**Aim of the exercise**. Copy out each line of the data that holds the word "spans".

▼

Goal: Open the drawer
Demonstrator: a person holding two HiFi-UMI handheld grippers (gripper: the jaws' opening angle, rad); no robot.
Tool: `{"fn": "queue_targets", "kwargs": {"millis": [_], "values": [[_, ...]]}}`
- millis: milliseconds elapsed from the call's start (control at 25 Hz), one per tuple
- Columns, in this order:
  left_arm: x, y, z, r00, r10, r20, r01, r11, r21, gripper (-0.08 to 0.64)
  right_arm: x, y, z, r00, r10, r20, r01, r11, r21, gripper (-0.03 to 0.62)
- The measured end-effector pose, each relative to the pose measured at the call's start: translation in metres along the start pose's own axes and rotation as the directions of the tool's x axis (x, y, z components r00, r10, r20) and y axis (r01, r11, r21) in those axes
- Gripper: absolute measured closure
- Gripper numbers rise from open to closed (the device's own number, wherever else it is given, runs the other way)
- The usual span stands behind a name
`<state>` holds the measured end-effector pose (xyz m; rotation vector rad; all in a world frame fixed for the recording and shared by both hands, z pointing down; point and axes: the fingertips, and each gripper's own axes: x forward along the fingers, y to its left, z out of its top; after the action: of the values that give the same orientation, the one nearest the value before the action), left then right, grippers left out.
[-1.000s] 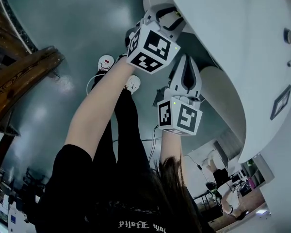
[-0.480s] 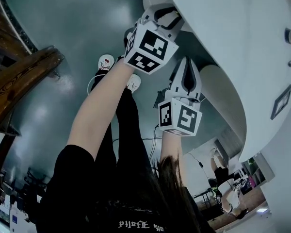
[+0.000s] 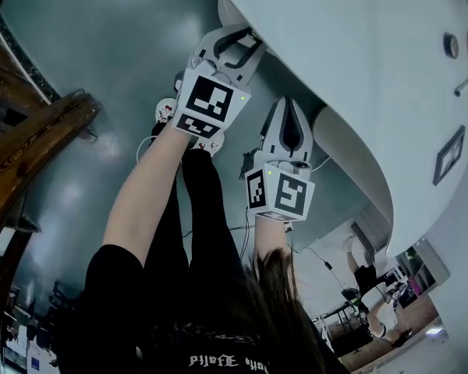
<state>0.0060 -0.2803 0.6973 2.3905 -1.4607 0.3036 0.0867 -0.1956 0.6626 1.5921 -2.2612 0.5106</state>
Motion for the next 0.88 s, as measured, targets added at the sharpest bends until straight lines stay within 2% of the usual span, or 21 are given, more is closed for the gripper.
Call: {"fn": "queue_targets", "kwargs": {"millis": [480, 880], "values": [[-0.025, -0.004, -0.007, 0.997, 0.016, -0.081, -0.012, 0.999, 0.046, 0.448, -0.021, 0.01, 0.004, 1.0, 0.0, -0.014, 0.0, 1.0, 0.012, 0.568], [-0.054, -0.011, -0.019, 0.982, 0.03, -0.186, -0.016, 0.997, 0.071, 0.447, -0.05, 0.019, 0.013, 0.999, 0.016, -0.032, -0.015, 0.999, 0.046, 0.568]]}}
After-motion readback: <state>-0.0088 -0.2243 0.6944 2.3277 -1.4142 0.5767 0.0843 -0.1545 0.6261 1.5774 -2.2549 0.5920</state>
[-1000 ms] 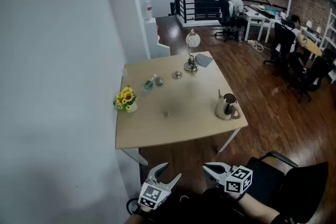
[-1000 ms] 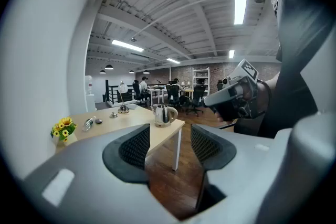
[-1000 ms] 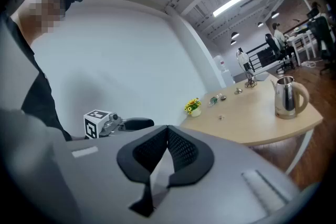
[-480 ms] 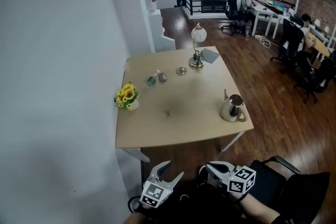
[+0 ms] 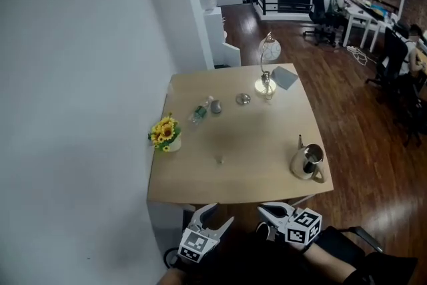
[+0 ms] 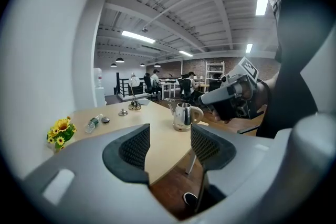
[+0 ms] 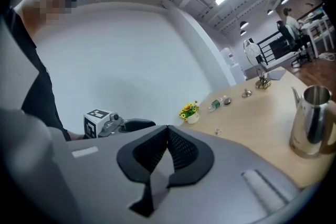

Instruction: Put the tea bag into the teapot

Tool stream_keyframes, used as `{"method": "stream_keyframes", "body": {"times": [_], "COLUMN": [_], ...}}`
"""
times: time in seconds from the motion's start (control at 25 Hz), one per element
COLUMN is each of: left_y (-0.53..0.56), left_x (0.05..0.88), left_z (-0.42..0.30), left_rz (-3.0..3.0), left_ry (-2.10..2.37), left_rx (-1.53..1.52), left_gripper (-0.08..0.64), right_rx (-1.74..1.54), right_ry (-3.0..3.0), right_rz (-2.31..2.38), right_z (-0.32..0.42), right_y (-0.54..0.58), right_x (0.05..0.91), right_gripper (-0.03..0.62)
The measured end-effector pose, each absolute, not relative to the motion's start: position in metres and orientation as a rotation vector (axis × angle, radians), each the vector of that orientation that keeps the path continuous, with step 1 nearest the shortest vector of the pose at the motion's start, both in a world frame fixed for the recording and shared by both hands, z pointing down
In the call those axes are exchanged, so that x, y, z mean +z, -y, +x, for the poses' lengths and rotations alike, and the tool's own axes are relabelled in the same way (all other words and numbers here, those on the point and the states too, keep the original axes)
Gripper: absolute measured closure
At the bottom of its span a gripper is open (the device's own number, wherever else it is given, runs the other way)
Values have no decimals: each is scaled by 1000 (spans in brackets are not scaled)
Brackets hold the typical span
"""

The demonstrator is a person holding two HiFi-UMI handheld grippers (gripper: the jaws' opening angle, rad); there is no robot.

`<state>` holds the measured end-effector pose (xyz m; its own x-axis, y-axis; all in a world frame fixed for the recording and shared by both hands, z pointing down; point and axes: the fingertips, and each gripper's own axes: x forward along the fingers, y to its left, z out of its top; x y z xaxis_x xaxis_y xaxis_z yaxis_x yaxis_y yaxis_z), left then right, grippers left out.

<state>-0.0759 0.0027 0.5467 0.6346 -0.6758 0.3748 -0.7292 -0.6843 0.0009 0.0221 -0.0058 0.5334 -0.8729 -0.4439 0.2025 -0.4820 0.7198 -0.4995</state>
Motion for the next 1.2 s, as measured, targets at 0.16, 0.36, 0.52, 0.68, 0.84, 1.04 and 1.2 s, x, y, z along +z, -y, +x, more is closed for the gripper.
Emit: {"method": "stream_keyframes", "body": {"times": [0.16, 0.36, 0.52, 0.68, 0.84, 1.04, 1.2], "left_y": [36, 69, 85, 106, 123, 150, 167], "left_x": [548, 549, 553, 559, 566, 573, 586], "left_z": [-67, -59, -57, -67, -76, -87, -107], "left_rz": [2661, 2620, 2601, 2590, 2592, 2633, 2615], "left_ry": [1212, 1264, 1272, 1280, 1247, 1165, 1136], "left_rx": [550, 570, 602, 597, 590, 590, 606], "left_gripper": [321, 321, 321, 319, 320, 319, 308], "right_rx": [862, 885, 896, 892, 832, 782, 712], "right_ry": [2846, 2838, 2837, 2823, 2805, 2780, 2733], "right_rz": [683, 597, 568, 562, 560, 576, 585], "right_z": [31, 39, 39, 30, 13, -14, -35], "right_y": [46, 79, 99, 120, 138, 161, 184], "right_x": [536, 542, 545, 550, 552, 558, 577], "right_gripper": [584, 584, 584, 584, 584, 584, 583]}}
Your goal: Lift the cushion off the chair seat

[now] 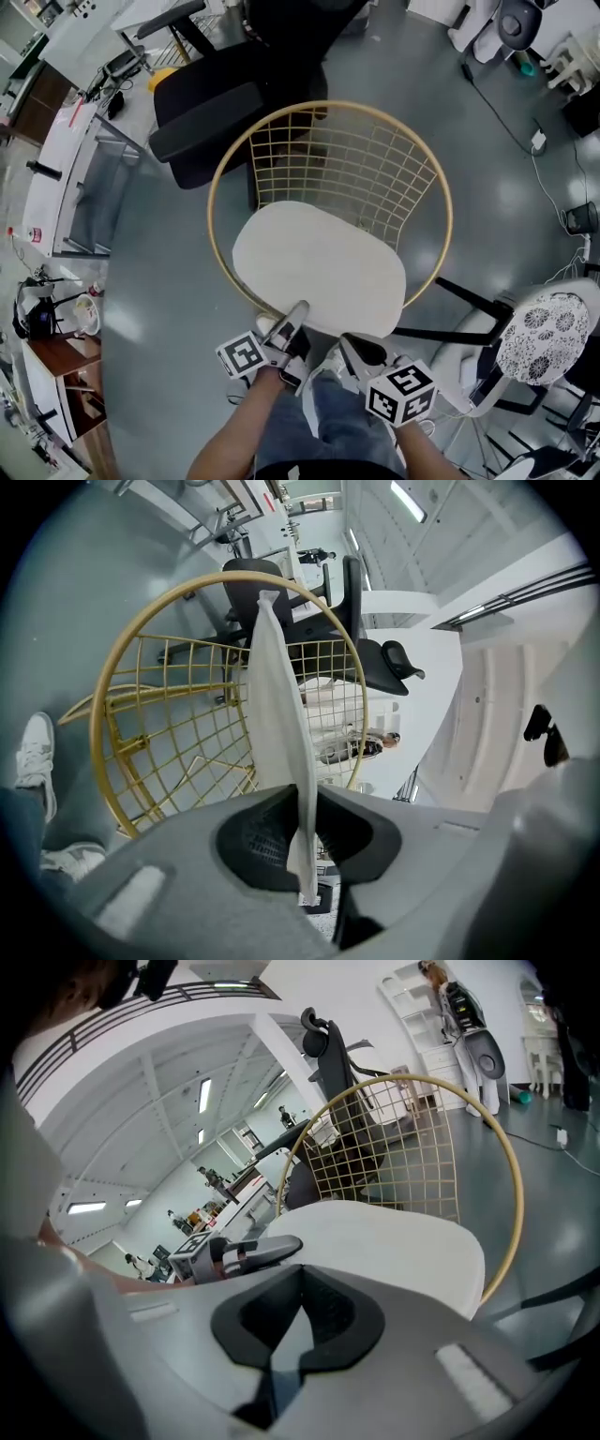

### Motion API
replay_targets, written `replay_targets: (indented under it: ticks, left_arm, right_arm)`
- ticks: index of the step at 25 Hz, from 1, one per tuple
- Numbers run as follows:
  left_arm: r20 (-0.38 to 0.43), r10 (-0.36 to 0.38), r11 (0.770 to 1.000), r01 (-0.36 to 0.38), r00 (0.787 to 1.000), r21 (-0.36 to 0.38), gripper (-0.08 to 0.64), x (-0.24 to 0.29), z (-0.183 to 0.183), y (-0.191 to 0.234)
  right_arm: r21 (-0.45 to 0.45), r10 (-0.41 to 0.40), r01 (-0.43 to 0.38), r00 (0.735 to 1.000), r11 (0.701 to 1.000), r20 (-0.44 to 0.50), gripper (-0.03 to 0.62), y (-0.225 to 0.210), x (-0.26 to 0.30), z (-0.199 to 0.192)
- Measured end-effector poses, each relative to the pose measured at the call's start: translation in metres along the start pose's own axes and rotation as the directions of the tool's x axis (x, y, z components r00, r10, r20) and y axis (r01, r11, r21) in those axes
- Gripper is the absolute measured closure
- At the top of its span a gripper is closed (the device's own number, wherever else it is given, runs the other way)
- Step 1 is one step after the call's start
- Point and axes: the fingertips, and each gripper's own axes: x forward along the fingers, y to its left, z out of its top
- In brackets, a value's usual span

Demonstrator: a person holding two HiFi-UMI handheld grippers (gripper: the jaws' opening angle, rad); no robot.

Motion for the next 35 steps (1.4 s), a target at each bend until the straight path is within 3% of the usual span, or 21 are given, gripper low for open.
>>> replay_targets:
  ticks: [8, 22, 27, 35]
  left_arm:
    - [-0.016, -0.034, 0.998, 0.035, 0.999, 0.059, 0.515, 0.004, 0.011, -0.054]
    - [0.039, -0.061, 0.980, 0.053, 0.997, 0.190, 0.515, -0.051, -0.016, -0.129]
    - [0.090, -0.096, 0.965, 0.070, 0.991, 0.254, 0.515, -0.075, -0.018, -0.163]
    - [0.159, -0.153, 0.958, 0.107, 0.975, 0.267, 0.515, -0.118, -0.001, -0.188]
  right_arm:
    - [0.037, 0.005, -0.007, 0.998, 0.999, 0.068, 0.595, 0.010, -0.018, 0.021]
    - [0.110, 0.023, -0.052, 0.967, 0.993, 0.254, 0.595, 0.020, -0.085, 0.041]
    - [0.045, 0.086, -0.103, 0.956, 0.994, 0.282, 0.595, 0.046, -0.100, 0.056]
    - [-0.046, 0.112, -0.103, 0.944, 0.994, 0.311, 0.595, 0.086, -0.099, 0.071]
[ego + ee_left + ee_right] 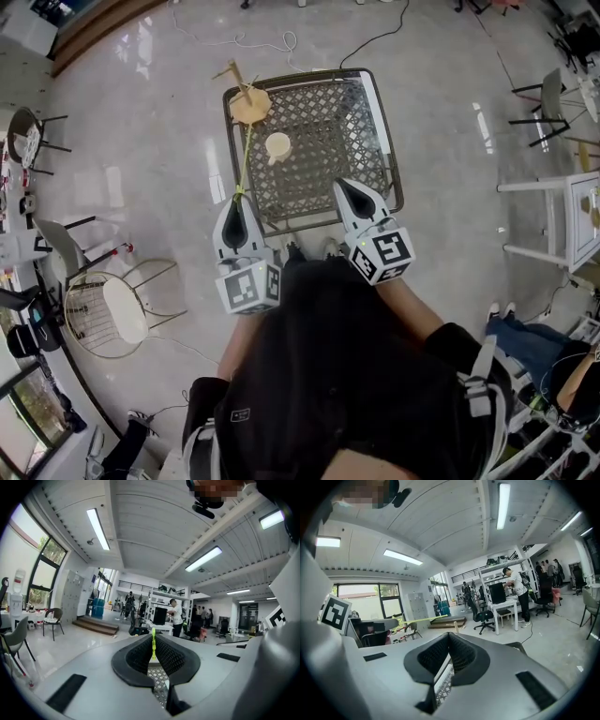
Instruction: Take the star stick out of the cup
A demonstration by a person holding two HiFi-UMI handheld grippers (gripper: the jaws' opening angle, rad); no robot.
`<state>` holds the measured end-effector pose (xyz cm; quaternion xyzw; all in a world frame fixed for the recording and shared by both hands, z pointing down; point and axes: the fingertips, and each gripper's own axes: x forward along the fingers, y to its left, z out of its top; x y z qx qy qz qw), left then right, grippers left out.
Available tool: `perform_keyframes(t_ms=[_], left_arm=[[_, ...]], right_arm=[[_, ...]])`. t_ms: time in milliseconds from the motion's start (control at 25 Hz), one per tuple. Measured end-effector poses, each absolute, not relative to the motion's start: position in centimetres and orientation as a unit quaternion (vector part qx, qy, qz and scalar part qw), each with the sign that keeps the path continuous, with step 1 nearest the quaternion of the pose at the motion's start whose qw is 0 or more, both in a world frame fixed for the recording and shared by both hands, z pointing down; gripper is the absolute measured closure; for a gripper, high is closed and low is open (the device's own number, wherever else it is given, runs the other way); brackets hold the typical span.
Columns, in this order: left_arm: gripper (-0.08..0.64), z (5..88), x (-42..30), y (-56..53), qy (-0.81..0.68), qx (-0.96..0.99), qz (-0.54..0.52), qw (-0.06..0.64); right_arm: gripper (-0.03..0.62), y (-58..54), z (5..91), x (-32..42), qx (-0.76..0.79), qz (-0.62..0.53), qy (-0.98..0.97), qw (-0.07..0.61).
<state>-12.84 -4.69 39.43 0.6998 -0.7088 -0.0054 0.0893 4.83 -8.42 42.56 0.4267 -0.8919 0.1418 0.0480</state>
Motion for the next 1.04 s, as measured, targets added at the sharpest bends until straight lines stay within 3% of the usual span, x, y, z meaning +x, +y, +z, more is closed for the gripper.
perform_keyframes(t_ms=[1040], left_arm=[[0.532,39.71,-12.86,-3.91,-0.716,0.691,0.0,0.097]], right_arm=[[0.583,-8.33,42.31,5.14,0.422,0.14,-0.895,0.043]])
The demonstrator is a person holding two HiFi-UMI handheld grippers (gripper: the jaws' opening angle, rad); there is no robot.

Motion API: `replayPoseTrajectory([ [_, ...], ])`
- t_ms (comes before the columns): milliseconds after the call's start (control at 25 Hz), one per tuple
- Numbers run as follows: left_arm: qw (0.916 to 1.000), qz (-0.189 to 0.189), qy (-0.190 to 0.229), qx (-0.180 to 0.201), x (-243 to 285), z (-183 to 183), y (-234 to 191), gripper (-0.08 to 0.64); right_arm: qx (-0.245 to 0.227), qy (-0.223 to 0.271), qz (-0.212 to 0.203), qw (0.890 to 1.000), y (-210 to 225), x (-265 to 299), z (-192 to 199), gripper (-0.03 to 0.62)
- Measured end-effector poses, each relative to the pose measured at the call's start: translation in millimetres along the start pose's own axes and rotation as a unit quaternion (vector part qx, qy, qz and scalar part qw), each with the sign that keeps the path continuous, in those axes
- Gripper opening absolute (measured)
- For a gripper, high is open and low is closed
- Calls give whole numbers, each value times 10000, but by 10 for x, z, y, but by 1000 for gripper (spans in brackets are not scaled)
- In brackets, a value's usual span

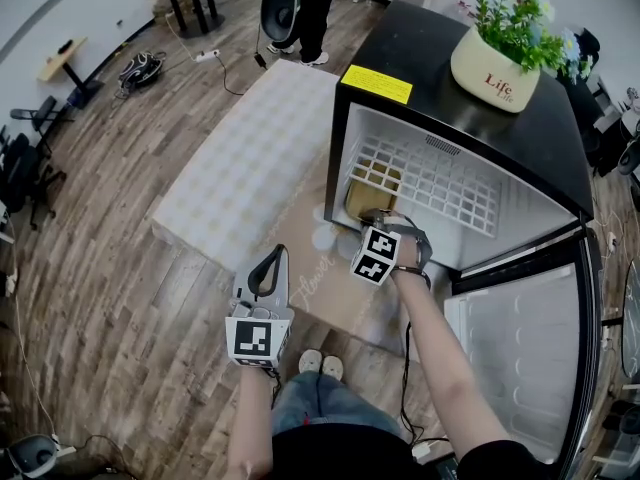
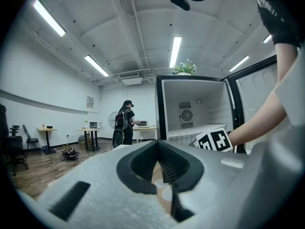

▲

**Solution to the problem**.
Values have no decimals: each is scaled by 1000 (spans in brackets are not scaled)
- Calls give whole numbers, each value times 10000, but by 10 for x, z, y, but by 1000 for gripper (spans in brackets are not scaled)

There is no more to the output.